I started this thread earlier about it, hoping to get some advice:
http://pub11.bravenet.com/forum/static/show.php?usernum=879185519&frmid=26&msgid=1071797&cmd=show

It would help me a lot of you maybe could try to explain your progress, and how you finally got that low grit sound!

How did you first start out? And was there any specific sound that made you find the placement easier?

Thanks man!

Re: middle grit

Hey man,

Idk, it's kind of hard to describe..it just clicked one day. What worked for me was a combo of two things, one being that noise you make when you clear your throat, the "a-hem" sound. Just try to to it soft and light...if that makes any sense. Try to push the sound from your stomach without grunting. That helped me with the sound.

As far as placement, that feeling should be right in your soft palette. If it's lower in the throat, it's wrong. You know the sound you make when you "hock a loogie". Try that, but again push with your stomach and try to keep your throat open. If it helps, visualize biting into an apple and you should feel the sensation right in your soft palette.

After you're able to do that, start adding in an actual note. I am by no means a teacher, so take what I said with a grain of salt, this is just what helped me. Hope this was some kind of help!

-D

Re: middle grit

I just tried what you suggested and it worked and sounded perfect! I've also heard some other people describe it this way. I was always looking for a clean sound so I never tried it but I decided to give it a go here and it worked.

I normally practice alot in head voice so I did the sound at a note somewhere in the upper 4th/low 5th range. It works just the same as low but you want to do that clearing throat sound with a falsetto or head voice and slightly press into it from the stomach , back and sides, all the way down from below the waist too.

Re: middle grit

Nice, glad my advice actually helped!
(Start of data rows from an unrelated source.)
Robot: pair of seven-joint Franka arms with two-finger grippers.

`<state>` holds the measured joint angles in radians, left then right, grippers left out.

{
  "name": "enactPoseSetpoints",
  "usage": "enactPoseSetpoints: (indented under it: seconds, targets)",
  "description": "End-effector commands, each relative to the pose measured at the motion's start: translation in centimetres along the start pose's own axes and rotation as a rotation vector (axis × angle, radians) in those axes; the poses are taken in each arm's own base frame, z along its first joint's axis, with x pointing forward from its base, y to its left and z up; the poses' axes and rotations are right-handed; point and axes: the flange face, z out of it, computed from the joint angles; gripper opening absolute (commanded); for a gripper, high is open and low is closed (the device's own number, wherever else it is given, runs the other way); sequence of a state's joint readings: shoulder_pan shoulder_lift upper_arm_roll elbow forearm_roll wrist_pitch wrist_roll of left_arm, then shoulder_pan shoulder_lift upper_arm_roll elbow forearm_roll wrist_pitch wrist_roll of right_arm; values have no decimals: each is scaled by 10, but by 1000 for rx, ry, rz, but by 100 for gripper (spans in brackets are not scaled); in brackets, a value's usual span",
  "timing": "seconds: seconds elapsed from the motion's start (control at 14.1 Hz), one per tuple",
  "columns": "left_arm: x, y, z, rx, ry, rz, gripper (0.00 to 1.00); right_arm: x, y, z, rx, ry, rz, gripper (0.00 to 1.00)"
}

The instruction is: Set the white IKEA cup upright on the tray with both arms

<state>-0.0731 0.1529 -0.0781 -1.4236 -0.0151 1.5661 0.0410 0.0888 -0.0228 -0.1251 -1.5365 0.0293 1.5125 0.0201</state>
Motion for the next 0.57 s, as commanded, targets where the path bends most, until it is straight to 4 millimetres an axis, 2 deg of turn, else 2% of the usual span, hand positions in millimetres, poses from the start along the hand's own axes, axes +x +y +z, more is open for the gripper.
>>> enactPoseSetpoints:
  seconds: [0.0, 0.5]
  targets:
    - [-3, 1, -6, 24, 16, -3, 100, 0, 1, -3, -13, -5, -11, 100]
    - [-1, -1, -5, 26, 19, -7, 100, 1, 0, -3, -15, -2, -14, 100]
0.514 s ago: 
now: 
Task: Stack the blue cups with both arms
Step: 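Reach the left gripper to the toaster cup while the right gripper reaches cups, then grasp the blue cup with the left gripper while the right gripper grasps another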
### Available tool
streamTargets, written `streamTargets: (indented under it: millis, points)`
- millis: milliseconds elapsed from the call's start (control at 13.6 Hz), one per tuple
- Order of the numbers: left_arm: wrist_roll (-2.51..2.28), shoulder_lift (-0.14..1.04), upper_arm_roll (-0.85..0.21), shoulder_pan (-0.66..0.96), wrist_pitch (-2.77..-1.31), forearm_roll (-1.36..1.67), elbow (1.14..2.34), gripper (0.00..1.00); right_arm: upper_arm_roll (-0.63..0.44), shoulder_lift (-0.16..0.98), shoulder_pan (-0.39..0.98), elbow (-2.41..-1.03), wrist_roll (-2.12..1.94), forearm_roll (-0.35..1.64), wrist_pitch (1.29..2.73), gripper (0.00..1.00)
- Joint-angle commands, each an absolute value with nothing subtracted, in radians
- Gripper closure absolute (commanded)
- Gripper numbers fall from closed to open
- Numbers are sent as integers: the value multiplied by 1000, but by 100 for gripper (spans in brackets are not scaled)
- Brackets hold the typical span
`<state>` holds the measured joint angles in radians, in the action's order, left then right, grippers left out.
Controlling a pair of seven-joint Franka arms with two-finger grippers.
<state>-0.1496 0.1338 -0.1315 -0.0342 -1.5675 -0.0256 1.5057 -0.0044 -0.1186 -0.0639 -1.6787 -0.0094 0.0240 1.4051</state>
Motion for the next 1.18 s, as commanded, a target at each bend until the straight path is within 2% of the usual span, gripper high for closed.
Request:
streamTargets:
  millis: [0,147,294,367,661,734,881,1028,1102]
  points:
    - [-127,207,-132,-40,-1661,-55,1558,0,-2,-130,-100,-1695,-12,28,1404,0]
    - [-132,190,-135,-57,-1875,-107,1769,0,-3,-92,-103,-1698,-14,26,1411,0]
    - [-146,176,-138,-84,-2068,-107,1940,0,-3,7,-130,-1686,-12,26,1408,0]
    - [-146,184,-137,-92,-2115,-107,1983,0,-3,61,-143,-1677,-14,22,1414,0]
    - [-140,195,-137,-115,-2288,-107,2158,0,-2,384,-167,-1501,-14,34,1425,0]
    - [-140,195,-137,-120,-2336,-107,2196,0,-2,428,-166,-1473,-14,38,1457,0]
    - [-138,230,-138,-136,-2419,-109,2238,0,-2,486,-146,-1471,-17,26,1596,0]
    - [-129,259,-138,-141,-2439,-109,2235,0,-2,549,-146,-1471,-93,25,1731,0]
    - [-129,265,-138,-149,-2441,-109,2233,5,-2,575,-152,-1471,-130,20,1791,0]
So you did it in the upper 4th/5th octave while still keeping that same sensation? I gotta try this now, if I do it up there, it ends up sounding like a hair metal scream, lol

Re: middle grit

Yeah! awesome that's the kind of scream I'd go for, where it sounds so free and soaring. Still zeroing in on getting it though, it's nowhere near perfect, especially since I still sing mostly cleanly.